(Records from a collection)
==============================
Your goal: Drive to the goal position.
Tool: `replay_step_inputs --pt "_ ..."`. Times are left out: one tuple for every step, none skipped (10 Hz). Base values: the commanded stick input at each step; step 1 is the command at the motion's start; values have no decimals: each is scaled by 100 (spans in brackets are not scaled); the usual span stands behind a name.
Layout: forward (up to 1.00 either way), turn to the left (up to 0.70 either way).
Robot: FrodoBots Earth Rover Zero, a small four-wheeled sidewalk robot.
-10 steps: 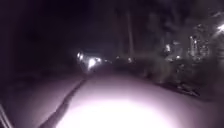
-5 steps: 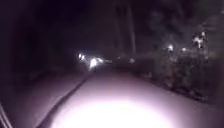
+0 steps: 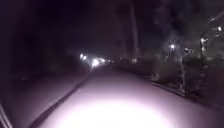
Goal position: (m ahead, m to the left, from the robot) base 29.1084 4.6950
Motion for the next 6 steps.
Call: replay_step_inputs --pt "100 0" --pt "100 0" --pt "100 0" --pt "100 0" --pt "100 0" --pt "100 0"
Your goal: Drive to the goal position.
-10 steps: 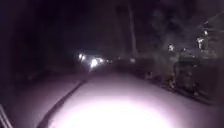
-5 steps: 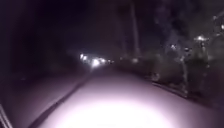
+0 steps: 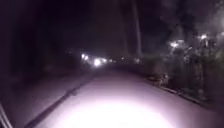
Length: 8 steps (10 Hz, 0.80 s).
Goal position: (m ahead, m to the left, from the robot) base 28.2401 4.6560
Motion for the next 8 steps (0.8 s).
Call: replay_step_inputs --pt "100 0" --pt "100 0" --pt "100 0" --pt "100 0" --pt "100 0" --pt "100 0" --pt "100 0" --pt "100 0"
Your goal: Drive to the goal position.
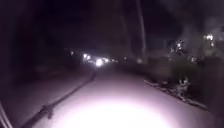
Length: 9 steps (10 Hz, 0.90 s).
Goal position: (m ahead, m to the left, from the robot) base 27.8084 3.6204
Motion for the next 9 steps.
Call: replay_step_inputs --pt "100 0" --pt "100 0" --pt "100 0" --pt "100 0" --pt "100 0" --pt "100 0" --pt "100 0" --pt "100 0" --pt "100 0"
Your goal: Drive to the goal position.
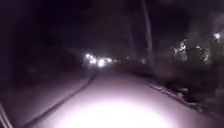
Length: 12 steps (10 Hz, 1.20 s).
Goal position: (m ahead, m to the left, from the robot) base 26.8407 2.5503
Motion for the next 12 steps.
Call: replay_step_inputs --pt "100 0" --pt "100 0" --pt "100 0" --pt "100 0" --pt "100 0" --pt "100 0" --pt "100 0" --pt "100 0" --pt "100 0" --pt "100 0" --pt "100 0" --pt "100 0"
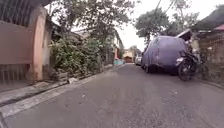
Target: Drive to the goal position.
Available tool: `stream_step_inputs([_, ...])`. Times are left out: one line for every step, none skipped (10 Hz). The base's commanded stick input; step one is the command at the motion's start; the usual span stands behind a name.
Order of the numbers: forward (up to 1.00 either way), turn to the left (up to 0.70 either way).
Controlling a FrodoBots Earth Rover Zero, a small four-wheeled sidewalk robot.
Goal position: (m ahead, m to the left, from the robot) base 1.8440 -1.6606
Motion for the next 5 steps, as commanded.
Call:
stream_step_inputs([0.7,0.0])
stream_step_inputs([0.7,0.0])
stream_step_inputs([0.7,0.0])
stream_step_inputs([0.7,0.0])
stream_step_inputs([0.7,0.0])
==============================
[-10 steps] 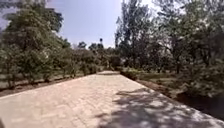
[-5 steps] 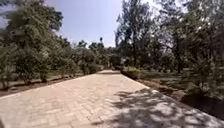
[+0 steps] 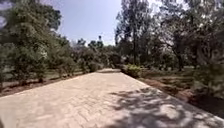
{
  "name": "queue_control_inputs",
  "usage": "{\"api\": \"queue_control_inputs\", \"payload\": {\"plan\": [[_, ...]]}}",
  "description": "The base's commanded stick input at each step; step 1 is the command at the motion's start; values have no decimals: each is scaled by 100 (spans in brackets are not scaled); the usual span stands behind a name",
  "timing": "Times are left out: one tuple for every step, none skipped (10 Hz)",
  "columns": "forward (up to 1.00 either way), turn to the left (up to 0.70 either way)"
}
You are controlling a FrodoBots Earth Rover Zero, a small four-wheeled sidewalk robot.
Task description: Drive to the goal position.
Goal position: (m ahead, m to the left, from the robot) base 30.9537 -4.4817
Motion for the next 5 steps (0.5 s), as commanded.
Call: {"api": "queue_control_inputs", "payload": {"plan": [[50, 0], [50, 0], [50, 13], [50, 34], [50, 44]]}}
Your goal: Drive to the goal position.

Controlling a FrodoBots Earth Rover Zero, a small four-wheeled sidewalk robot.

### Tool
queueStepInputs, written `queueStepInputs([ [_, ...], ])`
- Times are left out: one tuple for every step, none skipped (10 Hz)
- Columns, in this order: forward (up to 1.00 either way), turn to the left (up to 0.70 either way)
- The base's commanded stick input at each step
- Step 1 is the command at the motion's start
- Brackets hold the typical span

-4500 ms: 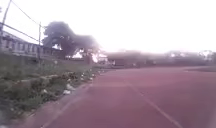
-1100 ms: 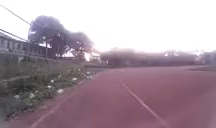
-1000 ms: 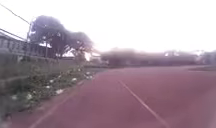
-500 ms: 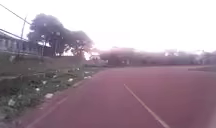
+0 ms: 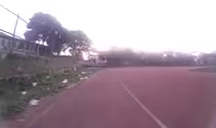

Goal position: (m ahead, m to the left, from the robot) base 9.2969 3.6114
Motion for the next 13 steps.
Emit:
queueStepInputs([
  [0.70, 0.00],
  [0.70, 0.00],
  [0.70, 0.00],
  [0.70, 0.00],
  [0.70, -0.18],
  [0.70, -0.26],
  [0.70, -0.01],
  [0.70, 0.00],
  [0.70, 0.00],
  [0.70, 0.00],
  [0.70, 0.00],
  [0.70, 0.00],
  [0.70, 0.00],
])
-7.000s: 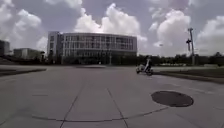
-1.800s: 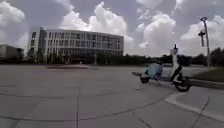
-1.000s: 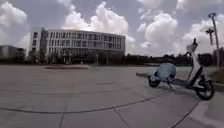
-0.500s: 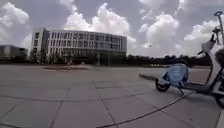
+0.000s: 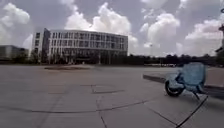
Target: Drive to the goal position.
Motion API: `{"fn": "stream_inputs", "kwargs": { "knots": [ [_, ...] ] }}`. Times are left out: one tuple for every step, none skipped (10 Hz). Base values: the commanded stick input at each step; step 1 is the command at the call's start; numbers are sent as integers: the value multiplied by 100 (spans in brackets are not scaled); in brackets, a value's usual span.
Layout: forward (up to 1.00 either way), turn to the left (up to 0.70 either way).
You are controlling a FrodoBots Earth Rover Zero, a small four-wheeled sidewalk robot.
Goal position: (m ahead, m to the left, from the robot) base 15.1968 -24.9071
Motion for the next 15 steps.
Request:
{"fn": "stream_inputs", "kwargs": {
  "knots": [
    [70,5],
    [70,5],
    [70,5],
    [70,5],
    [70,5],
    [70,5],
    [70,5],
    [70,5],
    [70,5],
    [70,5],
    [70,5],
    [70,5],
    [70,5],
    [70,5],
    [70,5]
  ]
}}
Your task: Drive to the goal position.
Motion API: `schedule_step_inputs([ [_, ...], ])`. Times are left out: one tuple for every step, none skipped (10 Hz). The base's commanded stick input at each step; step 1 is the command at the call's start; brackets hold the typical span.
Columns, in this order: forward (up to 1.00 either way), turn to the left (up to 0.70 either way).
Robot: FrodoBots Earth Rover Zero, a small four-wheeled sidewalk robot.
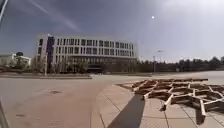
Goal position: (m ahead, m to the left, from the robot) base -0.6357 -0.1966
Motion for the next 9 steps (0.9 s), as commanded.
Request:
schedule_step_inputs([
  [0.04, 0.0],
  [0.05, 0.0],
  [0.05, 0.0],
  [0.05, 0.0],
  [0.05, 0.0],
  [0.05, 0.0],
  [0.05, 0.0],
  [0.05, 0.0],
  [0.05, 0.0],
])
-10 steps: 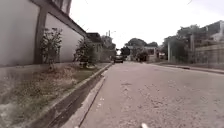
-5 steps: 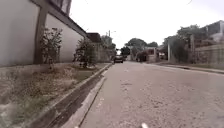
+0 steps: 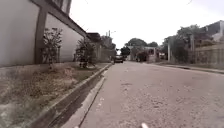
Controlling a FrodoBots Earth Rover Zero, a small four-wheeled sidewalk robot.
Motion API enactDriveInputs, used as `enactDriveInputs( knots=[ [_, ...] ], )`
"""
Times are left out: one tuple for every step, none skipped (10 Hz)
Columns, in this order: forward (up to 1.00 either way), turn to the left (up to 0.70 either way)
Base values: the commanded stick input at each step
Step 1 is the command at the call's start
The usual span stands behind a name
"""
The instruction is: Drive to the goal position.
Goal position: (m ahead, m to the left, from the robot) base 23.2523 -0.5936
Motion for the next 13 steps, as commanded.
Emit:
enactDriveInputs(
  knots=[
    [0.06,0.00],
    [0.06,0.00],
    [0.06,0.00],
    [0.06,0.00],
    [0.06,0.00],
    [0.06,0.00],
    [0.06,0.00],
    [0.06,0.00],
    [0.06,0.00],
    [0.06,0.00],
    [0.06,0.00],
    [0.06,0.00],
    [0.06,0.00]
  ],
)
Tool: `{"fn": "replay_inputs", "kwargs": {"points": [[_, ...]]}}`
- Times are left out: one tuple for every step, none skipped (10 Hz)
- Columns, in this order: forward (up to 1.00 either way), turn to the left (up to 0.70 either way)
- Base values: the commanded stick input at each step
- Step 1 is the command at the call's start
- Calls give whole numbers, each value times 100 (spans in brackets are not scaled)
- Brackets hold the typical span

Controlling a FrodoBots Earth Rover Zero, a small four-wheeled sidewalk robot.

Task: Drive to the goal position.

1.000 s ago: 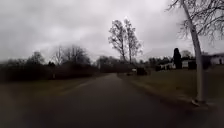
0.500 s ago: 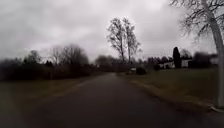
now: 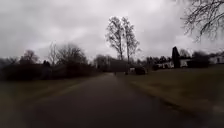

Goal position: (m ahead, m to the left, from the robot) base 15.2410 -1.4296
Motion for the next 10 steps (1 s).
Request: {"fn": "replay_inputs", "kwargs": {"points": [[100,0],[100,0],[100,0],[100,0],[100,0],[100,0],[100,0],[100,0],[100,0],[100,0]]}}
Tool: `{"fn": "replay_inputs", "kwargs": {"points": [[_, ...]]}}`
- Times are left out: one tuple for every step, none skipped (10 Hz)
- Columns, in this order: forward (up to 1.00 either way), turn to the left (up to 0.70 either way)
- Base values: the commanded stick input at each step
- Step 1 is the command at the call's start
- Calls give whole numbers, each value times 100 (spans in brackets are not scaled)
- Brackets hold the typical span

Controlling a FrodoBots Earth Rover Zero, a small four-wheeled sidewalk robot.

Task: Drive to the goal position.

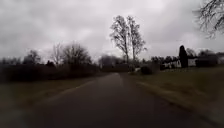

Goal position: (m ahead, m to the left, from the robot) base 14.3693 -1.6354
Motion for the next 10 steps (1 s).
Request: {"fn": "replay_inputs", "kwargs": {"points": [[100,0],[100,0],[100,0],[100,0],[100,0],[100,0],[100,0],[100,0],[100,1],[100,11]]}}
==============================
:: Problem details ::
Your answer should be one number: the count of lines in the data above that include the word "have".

:: Solution to the exercise ::
2